Pfc Donald M. Smeltzer was a driver before he enlisted in New Cumberland, Pennsylvania on 20 May 1944.

These men first dashed across Gorch-Fock Strasse to house B and from here at 08:30 Sgt Brauch and his men jumped to C, first of the uncleared houses. As they ran across the street, a German machine gun opened up on them from down Schillerstrasse. No one was struck and the men reached house C. This house had a hole blown in it at ground level, leaving an opening from the basement and above the floor where a man could squeeze through. Germans fired from the cellar part of the hole as the men headed towards them to jump through the hole onto the first floor.
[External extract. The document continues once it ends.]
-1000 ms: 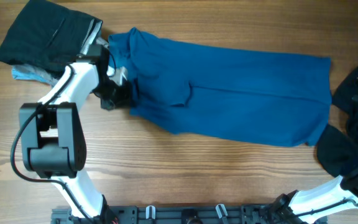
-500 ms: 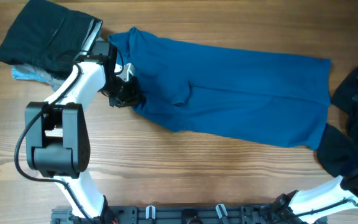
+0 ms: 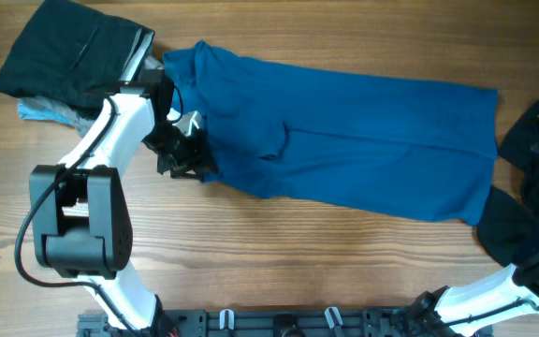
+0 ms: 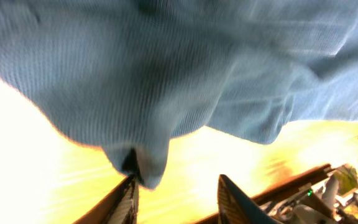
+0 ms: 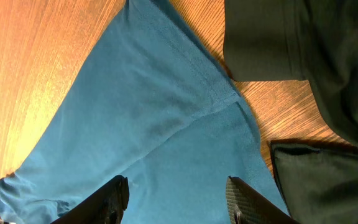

Last man in the team, Pfc Donald M Smeltzer, was struck and fell at the hole entrance. Inside as the men went to different rooms of the house, Pfc Willard C Cameran went to the head of the cellar stairs, saw Germans at the foot in the basement, promptly tossed a grenade down among them. Hearing the grenade go off, Lt Hardy, Lt Mark V Goodyear and Sgt James Bowen's third squad ran over to house C to help. Convinced that it was best to give up, six Heinies filed out of the cellar. Four others had escaped to house D while Sgt. Brauch and his men were making the initial jump, and had been fired on by others of the second platoon who had been waiting in B to follow up the assault. Houses B and C were in the direct field of fire of pillbox No. 1, but were receiving no fire from it, apparently it was unmanned. All this time Pfc Smeltzer lay wounded near the hole in the wall, everyone running into the building had to clear him. This action had all taken place within a few minutes, and as soon as their chance came, litter bearers got Pfc Smeltzer back to B. He was dead.

He was first buried at the Temporary American Military Cemetery of Limey, France.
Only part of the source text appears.